▶ ACTION ITEM
In the listing below, print exactly the lines between the line holding "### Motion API" and the line holding "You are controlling", inclusive, and no more.

▶ RECORDS FOR THIS TASK
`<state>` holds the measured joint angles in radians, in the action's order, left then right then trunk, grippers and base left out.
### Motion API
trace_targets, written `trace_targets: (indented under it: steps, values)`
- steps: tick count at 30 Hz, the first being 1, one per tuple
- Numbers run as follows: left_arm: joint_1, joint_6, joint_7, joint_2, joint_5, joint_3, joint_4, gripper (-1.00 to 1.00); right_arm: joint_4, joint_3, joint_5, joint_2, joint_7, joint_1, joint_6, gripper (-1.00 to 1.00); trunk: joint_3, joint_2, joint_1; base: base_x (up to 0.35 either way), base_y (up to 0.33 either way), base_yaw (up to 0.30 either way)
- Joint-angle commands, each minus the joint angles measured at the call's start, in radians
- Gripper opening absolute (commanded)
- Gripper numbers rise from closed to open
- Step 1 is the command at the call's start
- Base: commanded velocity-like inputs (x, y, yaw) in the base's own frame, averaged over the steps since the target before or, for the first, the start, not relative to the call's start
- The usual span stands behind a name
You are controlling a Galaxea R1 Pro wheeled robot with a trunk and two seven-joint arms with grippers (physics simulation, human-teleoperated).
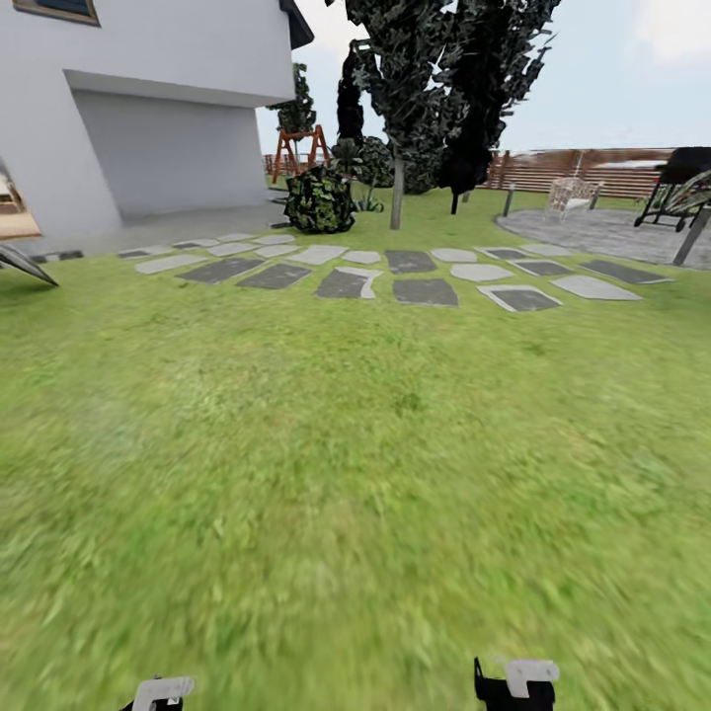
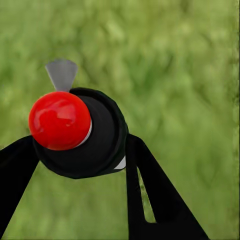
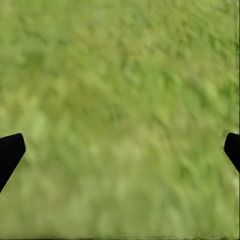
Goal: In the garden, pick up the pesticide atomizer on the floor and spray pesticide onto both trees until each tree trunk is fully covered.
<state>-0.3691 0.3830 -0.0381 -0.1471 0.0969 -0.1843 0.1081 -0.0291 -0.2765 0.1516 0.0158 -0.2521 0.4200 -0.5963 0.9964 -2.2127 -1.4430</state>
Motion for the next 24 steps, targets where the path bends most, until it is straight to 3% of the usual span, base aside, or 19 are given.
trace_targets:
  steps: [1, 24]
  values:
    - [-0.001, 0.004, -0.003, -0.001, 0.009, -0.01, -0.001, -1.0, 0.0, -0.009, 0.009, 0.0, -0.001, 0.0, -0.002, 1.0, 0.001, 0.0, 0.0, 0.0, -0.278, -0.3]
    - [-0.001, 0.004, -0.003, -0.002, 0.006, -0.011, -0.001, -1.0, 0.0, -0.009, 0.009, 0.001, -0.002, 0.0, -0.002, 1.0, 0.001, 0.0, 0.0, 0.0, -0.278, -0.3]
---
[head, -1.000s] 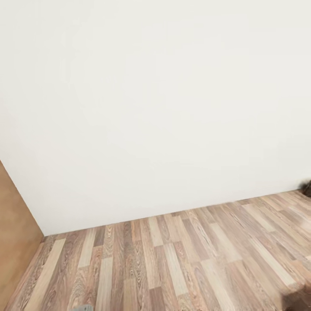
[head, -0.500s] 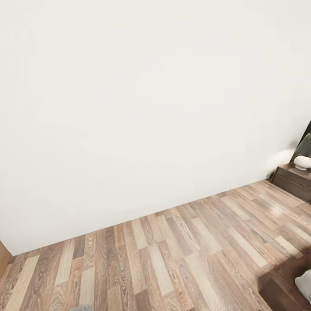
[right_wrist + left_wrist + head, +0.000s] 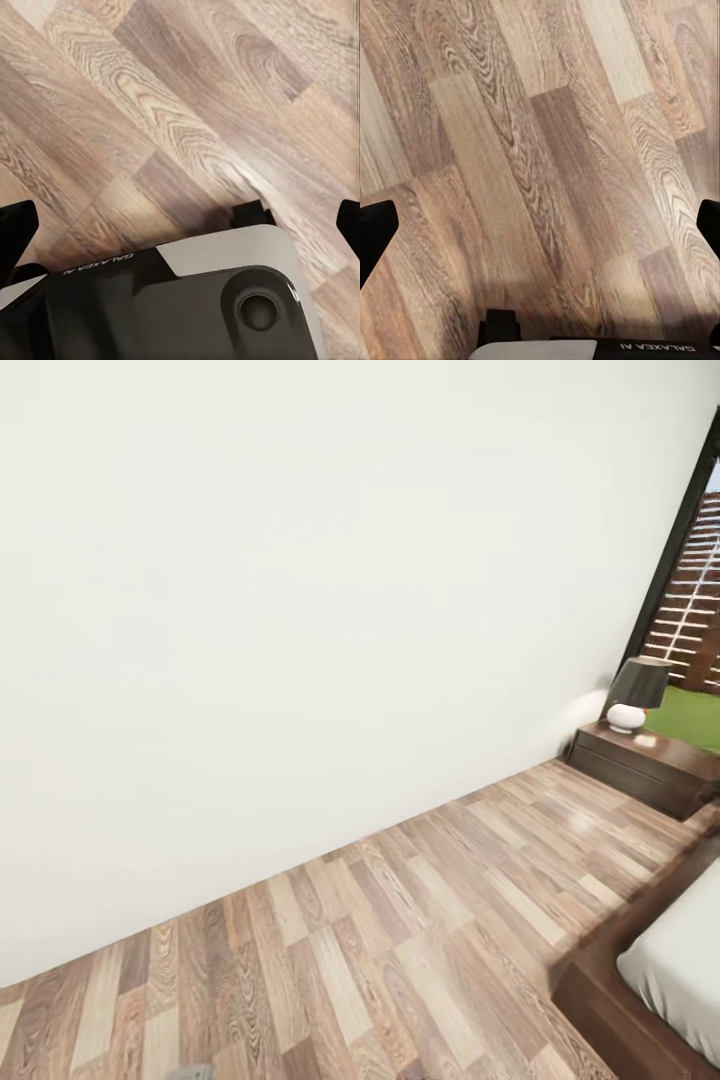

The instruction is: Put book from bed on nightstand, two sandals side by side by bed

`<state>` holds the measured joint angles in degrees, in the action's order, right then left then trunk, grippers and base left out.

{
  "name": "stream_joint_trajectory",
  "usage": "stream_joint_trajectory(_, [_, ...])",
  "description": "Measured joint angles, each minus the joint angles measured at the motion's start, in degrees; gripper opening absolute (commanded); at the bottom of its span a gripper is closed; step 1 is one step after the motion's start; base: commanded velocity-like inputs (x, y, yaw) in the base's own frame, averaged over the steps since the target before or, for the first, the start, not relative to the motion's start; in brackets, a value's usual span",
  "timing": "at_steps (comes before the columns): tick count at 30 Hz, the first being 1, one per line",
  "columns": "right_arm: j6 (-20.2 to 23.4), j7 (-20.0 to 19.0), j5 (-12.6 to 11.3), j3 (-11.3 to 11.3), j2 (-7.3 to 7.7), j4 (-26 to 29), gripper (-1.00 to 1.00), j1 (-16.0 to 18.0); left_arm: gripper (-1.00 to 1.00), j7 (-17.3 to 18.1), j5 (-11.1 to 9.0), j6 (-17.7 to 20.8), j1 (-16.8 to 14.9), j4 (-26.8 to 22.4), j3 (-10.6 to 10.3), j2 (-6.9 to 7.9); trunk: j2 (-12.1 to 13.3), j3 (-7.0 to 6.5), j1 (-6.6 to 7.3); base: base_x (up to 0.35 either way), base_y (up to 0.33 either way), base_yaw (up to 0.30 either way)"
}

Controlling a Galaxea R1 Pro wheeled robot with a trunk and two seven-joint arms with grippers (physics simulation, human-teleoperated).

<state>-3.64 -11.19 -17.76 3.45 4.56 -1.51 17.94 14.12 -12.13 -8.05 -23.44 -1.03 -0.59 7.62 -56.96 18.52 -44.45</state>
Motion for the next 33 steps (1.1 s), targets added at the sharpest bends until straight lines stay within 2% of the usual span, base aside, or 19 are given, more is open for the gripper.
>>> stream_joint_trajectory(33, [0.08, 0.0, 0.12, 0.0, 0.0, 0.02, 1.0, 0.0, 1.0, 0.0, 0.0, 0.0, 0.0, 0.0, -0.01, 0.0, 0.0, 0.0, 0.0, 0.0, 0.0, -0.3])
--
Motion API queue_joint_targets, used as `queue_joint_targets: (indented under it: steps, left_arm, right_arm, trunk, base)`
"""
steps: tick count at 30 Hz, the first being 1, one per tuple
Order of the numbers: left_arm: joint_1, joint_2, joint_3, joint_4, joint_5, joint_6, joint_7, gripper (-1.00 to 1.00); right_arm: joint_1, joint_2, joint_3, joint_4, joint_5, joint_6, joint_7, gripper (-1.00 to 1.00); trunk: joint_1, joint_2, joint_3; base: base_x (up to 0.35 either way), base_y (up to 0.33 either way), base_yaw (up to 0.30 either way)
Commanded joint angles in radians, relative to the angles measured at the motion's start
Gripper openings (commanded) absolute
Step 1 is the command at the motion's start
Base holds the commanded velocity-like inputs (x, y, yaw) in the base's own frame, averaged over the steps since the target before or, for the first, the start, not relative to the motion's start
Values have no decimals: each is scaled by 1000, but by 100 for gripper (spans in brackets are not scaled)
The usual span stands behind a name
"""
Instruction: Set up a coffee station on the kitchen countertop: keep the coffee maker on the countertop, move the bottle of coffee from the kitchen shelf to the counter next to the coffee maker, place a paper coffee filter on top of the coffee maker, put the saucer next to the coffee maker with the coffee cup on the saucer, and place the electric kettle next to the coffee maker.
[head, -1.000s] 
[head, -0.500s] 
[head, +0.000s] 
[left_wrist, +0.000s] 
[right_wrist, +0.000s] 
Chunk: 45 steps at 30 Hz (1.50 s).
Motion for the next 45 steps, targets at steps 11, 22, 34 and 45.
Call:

▶ TASK RESPONSE
### Motion API
trace_targets, written `trace_targets: (indented under it: steps, values)`
- steps: tick count at 30 Hz, the first being 1, one per tuple
- Numbers run as follows: left_arm: joint_1, joint_6, joint_7, joint_2, joint_5, joint_3, joint_4, gripper (-1.00 to 1.00); right_arm: joint_4, joint_3, joint_5, joint_2, joint_7, joint_1, joint_6, gripper (-1.00 to 1.00); trunk: joint_3, joint_2, joint_1; base: base_x (up to 0.35 either way), base_y (up to 0.33 either way), base_yaw (up to 0.30 either way)
- Joint-angle commands, each minus the joint angles measured at the call's start, in radians
- Gripper opening absolute (commanded)
- Gripper numbers rise from closed to open
- Step 1 is the command at the call's start
- Base: commanded velocity-like inputs (x, y, yaw) in the base's own frame, averaged over the steps since the target before or, for the first, the start, not relative to the call's start
- The usual span stands behind a name
You are controlling a Galaxea R1 Pro wheeled robot with a trunk and two seven-joint arms with grippers (physics simulation, human-teleoperated).

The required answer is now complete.